9. ドングリに潜む奇妙な虫

 数年前に、マテバシイの樹上から採取したドングリの殻斗と堅果を分離すると、殻斗の内側と堅果のへその部分に、体長2mm程度のオレンジ色の幼虫が複数匹いました(図9-5-1参照)。その中の何匹かは、堅果のへその中に半身が埋もれていました。

 それ以来、樹上や樹下から採集したマテバシイのドングリで度々同じ幼虫を目にしました(図9-5-3参照)。幼虫の数はドングリによって異なり、少ないものだと5匹前後、多いものになると20匹ぐらいいました。いずれのドングリも、殻斗と堅果が繋がっていた部分(殻斗の離層の痕跡と堅果のへそに該当する部分)に幼虫が潜伏していたことから、堅果の成長に必要な養分が殻斗から供給されるこの部分に寄生して、幼虫が成長するのに必要な養分を摂取していたのではないかと考えられます。

 そのように考えた理由は、幼虫が寄生していた堅果で種子が通常よりも小さめのものやほとんど成長していないものが見られたからです(図9-5-4参照)。ただ、種子のサイズは寄生する幼虫の数やそれらが摂取する養分の量に依存している可能性があることや、マテバシイのドングリには本質的にシイナ(*)が多く含まれること等から、今後より多くの検体を対象にして調査する必要があると考えられます。
* 種子がほとんど成長せずに、果皮だけが果実の成熟体と同程度のサイズになったものをシイナと呼びます。


 初めてこの幼虫を目撃した時から、幼虫を羽化させる試みを続けてきました。色々トライした結果、プラスチックの容器の下にスポンジシート(幼虫が潜伏できるスペースが目的)と濡れたティッシュ(適度な湿度が目的)を置いてやったところ(図9-5-5参照)、一週間程度で羽化させることに成功しました。

 羽化した成虫の姿(図9-5-6、図9-5-7参照)から、この幼虫の正体がタマバエ科 [ Cecidomyiidae ] の仲間であることが判りましたが、タマバエについて専門的に研究されている方でも、これまでご覧になられたことが無い珍しい種類だそうです。九州大学の湯川先生のご厚意で、引き続き種類の同定に尽力して頂けることになりましたので、あらためて必要な検体の採集に今秋チャレンジするつもりです。


 マテバシイのドングリに寄生していた幼虫の羽化に成功してから程なくして、この幼虫が他の種類のドングリにも寄生しているのを見つけました。

 一つはオキナワウラジロガシのドングリです(図9-5-8参照)。マテバシイで見たものと同じ種類かどうかは判りませんが、素人目には識別できないぐらい酷似しており、寄生部位もマテバシイと全く同じ箇所でした。

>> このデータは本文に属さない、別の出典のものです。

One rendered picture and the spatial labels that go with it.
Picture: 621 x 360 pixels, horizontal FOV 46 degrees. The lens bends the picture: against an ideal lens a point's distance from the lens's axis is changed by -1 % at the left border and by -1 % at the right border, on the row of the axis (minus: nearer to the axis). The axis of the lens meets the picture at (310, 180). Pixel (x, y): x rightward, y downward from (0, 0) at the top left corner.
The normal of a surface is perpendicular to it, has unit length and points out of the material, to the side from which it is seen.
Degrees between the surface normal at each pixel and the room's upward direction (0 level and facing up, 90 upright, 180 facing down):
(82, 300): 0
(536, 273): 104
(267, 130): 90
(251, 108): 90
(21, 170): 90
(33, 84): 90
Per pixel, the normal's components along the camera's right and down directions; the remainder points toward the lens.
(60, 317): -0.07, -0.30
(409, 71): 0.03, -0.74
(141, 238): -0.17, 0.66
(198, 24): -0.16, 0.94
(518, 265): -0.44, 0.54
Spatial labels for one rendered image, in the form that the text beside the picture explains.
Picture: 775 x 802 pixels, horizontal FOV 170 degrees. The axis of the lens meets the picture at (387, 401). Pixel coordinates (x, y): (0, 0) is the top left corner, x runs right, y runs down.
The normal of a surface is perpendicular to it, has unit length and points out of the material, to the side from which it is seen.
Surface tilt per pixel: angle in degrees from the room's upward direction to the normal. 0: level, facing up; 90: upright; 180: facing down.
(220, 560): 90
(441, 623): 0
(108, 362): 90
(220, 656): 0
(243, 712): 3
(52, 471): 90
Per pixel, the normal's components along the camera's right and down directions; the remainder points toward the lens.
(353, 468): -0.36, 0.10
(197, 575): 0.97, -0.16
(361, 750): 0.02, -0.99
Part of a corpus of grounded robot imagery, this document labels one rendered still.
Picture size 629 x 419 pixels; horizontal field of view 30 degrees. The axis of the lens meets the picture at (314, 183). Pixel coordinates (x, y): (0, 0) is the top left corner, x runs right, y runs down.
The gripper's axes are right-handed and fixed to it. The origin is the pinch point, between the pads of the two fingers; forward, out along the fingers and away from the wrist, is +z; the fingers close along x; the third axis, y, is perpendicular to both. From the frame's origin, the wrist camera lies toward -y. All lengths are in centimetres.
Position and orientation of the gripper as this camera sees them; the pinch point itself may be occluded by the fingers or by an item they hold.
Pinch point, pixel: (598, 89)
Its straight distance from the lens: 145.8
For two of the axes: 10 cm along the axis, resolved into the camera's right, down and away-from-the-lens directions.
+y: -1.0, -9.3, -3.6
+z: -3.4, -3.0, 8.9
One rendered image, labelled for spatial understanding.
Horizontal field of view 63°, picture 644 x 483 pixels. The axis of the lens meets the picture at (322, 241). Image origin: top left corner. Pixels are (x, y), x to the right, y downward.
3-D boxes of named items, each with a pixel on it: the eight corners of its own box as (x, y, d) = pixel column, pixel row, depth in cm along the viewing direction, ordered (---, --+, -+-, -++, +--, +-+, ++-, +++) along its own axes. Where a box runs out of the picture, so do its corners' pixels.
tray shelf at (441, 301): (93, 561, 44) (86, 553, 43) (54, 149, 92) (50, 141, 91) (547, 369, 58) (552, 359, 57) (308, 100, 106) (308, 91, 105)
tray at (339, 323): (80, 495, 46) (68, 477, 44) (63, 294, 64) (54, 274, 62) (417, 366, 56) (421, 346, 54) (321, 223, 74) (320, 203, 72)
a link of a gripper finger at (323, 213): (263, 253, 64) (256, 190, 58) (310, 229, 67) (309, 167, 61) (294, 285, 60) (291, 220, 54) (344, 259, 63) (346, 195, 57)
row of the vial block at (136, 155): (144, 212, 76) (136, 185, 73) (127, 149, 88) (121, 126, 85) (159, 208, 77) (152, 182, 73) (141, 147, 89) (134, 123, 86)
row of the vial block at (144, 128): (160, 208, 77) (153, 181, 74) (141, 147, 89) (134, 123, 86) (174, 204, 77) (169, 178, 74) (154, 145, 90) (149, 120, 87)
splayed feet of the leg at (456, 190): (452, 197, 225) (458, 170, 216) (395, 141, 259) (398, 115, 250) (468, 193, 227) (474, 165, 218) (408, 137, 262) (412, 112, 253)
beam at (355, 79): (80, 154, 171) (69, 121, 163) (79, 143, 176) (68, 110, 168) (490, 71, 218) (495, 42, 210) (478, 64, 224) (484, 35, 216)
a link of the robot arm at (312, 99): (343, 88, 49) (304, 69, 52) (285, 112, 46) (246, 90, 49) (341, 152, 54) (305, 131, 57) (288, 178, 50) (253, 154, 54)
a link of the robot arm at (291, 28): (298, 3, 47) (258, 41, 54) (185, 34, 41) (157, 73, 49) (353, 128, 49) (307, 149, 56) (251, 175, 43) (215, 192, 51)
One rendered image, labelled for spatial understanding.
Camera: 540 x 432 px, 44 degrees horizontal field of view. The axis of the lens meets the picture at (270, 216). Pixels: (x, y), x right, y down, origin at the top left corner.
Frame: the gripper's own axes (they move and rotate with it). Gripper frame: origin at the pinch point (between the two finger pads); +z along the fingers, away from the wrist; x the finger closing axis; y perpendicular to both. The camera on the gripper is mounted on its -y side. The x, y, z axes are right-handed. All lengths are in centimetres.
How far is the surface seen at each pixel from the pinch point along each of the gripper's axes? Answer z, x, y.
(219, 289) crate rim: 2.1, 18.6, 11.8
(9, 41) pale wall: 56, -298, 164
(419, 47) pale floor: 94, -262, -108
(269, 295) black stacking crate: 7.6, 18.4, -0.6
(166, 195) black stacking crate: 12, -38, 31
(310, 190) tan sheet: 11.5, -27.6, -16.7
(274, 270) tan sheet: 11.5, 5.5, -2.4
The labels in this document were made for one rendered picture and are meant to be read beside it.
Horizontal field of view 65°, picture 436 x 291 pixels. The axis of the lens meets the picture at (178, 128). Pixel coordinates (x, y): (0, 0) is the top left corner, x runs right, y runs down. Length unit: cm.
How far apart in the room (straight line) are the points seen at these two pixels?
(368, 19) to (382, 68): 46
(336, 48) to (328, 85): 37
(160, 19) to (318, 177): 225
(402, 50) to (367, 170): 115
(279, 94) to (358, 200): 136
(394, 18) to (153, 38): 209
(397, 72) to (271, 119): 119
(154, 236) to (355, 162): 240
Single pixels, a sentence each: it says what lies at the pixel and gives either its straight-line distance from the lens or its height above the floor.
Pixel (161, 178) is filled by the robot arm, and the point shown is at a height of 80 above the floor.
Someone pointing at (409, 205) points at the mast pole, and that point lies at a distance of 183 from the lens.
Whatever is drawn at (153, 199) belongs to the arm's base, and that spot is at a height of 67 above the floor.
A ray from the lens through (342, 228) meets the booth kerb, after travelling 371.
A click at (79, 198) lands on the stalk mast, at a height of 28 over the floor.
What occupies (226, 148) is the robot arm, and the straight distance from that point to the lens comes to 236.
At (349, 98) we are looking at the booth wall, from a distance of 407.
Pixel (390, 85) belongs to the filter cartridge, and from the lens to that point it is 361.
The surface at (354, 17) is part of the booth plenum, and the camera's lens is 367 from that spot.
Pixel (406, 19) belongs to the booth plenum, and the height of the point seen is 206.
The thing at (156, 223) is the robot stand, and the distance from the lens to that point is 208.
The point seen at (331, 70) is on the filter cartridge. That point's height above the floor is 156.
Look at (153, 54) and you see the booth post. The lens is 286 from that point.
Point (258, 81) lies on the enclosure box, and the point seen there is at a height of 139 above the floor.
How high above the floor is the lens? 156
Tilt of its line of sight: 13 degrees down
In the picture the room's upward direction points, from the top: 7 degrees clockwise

 このドングリは、沖縄県の久米島でオキナワウラジロガシが林立する樹下の枯葉の上で見つけました。殻斗と堅果を分離すると、中に11匹の幼虫が潜伏していました。また、このドングリの周囲に散乱しているオキナワウラジロガシの殻斗の裾の部分に、この幼虫が何かで圧し潰されたような状態で付着しているのを見つけました。この状況から、幼虫は寄生したドングリから養分が摂取できなくなる(ドングリが成熟して、殻斗と堅果の間に離層が形成された状態)と、殻斗と堅果の隙間から脱出して、他の場所で羽化しているのではないかと考えられます。殻斗の裾に付着していた幼虫は、たぶん何らかの原因で脱出に失敗したのでしょう。
 因みに、このドングリから出現した幼虫も図9-5-5と同じ容器に入れてみましたが、残念ながら羽化せずに全て死滅してしまいました。

 もう一つはツクバネガシのドングリです(図9-5-9参照)。こちらも、マテバシイで見たものと同じ種類かどうかは判りませんが、素人目には識別できないぐらい酷似していました。
 こちらは落下してから一月半ぐらいが経過したドングリで、殻斗と堅果を分離すると、3匹の幼虫が殻斗の内壁の微毛に埋もれたような状態で見つかりました。動きが緩慢で大分衰弱していたことから、殻斗と堅果の隙間から脱出するのに失敗して殻斗の内側に残留していたのではないかと思われます。殻斗から取り出して図9-5-5と同じ容器に入れましたが、既にスポンジシートの中に潜り込む力はなく、間もなく全て死滅しました。

 現在のところこの幼虫を目撃したのは、マテバシイ、オキナワウラジロガシ、ツクバネガシの3種類のみですが、おそらく他の種類のドングリにも寄生している可能性が高いと思われます。